25 years clean in June - and work doesnt know!

  1. 2
    Well, I have been reflecting that I have been clean since June 28, 1983. I am coming up on 25 years, mostly in NA. I sponsor 8 women, I got clean at the age of 24 and am pushing 50. Its amazing.

    Two years ago I got to awaken a lost dream and became an RN at 47 yrs old. This is the first job I have ever had where they don't know I am in recovery. I have seen a few people I know at meetings of course but we are all quiet about it.

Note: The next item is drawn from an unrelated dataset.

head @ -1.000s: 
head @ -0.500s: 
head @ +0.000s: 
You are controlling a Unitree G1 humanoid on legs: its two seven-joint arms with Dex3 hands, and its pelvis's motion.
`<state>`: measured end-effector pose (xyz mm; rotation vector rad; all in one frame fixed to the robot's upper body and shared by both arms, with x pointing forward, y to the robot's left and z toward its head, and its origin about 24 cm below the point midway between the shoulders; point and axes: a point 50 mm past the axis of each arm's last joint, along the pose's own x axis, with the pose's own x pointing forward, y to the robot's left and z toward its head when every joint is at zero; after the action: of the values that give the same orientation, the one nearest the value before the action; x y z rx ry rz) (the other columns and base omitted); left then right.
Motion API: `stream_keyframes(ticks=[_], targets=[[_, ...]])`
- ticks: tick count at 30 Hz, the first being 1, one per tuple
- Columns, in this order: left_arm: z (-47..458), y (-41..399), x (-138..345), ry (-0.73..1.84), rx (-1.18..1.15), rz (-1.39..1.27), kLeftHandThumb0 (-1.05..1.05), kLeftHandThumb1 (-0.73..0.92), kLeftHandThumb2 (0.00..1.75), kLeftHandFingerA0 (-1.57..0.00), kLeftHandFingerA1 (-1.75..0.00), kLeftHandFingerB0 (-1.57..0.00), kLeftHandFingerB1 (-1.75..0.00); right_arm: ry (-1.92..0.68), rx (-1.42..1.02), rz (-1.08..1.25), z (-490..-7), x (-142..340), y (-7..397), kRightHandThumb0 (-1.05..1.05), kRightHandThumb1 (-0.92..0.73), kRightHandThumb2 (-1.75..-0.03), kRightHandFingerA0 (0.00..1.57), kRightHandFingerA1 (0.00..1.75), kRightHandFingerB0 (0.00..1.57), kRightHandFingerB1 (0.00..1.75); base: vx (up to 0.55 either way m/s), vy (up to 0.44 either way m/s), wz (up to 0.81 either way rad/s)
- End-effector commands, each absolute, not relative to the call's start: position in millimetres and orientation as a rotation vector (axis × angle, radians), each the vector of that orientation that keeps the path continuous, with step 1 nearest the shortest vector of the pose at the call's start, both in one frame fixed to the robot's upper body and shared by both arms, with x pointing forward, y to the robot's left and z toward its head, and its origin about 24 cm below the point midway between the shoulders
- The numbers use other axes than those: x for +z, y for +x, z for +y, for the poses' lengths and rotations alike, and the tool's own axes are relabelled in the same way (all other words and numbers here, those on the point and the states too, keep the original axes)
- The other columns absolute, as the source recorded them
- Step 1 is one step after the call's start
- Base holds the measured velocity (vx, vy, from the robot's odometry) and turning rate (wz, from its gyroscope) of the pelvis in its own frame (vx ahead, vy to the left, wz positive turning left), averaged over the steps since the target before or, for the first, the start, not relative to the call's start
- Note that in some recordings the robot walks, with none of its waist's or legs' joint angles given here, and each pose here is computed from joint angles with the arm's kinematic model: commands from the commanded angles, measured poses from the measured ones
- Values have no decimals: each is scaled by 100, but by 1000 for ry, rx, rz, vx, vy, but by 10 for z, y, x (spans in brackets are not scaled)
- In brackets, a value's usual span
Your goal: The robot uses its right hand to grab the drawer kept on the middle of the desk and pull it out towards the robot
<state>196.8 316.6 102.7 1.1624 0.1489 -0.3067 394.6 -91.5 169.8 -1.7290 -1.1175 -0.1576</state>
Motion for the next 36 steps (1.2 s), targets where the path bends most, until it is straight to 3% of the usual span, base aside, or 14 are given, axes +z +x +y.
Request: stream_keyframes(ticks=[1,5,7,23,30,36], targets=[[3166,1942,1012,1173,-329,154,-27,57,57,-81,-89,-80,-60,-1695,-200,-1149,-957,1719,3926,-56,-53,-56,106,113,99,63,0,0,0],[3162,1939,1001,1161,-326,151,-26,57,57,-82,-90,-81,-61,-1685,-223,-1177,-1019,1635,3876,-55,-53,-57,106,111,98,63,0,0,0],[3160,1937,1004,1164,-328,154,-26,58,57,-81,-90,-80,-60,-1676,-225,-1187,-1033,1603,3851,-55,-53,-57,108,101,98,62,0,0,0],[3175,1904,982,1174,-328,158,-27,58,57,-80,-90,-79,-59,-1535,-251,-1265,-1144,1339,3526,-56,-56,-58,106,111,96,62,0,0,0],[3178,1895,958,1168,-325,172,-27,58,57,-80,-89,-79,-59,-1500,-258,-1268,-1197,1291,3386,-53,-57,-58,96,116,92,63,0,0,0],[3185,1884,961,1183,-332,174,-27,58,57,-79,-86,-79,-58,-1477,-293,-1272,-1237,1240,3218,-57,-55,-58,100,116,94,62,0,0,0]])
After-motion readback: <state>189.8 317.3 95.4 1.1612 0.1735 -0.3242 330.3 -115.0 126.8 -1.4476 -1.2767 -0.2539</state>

    Im having a big bbq in June to celebrate. Id love to invite a couple people I work with but they wouldn't get it. I am afraid I will be judged and monitored at work. Most of em know I don't imbibe, but that is as far as I have gone. It's weird to me not to tell, but this profession seems to be rather black or white. I would think MD's would be more understanding but they seem instead to be very intolerant.
    XB9S and bigredrn57 like this.

    Get the hottest topics every week!

    Subscribe to our free Nursing Insights newsletter.

  2. 11 Comments...

  3. 0
    Weird, I was going to make a post asking if people are "out" at work.

    Congratulations on 25 years!!! How do you work on yourself with 8 sponsees?? Of course working with others is how we work on ourselves isn't it?

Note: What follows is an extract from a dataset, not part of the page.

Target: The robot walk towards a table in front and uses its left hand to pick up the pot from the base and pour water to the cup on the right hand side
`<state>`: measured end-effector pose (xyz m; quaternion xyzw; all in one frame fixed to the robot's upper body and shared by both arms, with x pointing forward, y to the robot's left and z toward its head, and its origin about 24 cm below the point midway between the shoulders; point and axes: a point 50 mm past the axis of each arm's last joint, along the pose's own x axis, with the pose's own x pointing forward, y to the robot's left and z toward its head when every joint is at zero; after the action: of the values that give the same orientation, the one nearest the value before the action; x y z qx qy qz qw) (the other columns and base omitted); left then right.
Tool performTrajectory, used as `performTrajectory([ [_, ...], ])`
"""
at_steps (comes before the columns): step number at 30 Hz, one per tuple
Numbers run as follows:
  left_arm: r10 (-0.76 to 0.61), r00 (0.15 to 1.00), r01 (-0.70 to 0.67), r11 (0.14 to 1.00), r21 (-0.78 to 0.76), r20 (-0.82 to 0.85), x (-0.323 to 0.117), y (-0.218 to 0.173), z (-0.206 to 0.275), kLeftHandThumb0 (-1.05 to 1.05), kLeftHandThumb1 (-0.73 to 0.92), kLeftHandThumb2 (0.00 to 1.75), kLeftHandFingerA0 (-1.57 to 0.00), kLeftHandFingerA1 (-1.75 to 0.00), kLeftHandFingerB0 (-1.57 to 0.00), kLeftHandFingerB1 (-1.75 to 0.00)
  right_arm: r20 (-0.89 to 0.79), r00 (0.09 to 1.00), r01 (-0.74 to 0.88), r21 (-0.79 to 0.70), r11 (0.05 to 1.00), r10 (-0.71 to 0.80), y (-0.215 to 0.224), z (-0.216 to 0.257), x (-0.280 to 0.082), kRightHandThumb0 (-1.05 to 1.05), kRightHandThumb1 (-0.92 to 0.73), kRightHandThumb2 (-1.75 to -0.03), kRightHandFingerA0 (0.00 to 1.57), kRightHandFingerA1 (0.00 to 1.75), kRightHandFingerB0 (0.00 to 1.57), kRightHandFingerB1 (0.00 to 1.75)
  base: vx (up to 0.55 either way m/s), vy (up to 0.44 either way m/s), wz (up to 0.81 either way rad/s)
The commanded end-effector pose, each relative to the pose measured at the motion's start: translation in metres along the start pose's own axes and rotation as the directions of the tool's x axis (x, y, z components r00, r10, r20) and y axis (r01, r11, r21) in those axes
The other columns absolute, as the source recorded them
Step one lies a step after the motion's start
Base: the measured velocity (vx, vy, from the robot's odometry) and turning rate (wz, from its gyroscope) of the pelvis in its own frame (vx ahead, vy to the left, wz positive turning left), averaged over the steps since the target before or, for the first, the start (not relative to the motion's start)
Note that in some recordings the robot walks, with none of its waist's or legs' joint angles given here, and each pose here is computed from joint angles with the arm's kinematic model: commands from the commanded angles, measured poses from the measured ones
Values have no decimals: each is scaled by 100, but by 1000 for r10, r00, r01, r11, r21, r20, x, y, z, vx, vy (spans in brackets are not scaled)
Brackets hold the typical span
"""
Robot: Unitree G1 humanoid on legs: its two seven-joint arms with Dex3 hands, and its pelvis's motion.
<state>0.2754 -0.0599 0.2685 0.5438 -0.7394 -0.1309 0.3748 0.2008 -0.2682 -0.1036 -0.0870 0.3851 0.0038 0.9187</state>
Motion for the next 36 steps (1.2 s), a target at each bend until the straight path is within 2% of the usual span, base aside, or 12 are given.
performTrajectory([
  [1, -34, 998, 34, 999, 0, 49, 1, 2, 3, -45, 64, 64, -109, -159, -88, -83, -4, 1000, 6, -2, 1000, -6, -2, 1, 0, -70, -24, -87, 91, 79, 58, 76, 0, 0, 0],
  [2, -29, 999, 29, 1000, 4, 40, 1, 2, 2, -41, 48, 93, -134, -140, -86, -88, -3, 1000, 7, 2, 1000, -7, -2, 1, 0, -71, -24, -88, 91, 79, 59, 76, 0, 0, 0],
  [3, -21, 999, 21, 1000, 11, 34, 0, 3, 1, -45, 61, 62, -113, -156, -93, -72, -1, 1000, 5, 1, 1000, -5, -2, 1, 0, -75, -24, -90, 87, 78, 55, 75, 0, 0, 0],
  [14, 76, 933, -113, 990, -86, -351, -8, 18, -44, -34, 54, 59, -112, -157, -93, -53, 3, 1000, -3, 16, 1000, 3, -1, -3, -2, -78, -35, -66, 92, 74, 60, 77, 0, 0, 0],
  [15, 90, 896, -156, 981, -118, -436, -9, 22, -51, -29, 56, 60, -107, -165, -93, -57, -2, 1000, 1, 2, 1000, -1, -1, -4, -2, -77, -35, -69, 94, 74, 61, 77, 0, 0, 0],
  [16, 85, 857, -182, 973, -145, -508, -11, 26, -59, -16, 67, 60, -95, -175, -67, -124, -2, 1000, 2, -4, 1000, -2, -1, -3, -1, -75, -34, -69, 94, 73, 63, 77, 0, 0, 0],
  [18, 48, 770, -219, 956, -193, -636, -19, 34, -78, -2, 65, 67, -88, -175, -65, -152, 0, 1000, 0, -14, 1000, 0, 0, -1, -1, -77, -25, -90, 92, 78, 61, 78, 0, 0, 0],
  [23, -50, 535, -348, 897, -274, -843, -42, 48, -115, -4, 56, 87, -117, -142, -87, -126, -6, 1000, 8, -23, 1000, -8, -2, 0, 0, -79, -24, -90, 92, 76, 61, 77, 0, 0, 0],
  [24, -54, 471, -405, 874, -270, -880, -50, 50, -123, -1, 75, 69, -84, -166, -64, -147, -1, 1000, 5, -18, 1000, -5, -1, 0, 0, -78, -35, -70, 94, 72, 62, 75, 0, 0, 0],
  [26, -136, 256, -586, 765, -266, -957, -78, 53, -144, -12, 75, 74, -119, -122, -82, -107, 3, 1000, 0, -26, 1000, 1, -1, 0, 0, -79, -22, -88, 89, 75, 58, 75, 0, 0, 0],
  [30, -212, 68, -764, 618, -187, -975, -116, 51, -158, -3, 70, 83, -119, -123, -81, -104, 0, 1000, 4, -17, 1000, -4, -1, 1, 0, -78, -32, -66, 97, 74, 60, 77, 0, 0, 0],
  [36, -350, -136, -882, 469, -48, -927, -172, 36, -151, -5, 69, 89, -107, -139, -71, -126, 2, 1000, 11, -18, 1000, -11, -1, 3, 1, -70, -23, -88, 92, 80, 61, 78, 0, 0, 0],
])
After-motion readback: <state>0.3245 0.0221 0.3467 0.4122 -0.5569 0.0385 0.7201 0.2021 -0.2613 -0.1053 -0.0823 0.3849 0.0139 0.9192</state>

    When I entered nursing I was in recovery and never told anyone, then relapsed for a couple of years and have been sober 11 years. Fortunately, my relapse didn't affect my job.....yet.

    I choose to adhere to the "anonymous" part of my program and not tell anyone. I have the same concerns as you do. People just don't get it and I don't want to come in tired from insomnia one day and find myself giving urine because someone's "concerns".

    I'm sure it will come out one day and I won't deny it (after all I have pics of myself in my gallery here and someone will sooner or later put two and two together ) because I have nothing to be ashamed of and nothing to hide.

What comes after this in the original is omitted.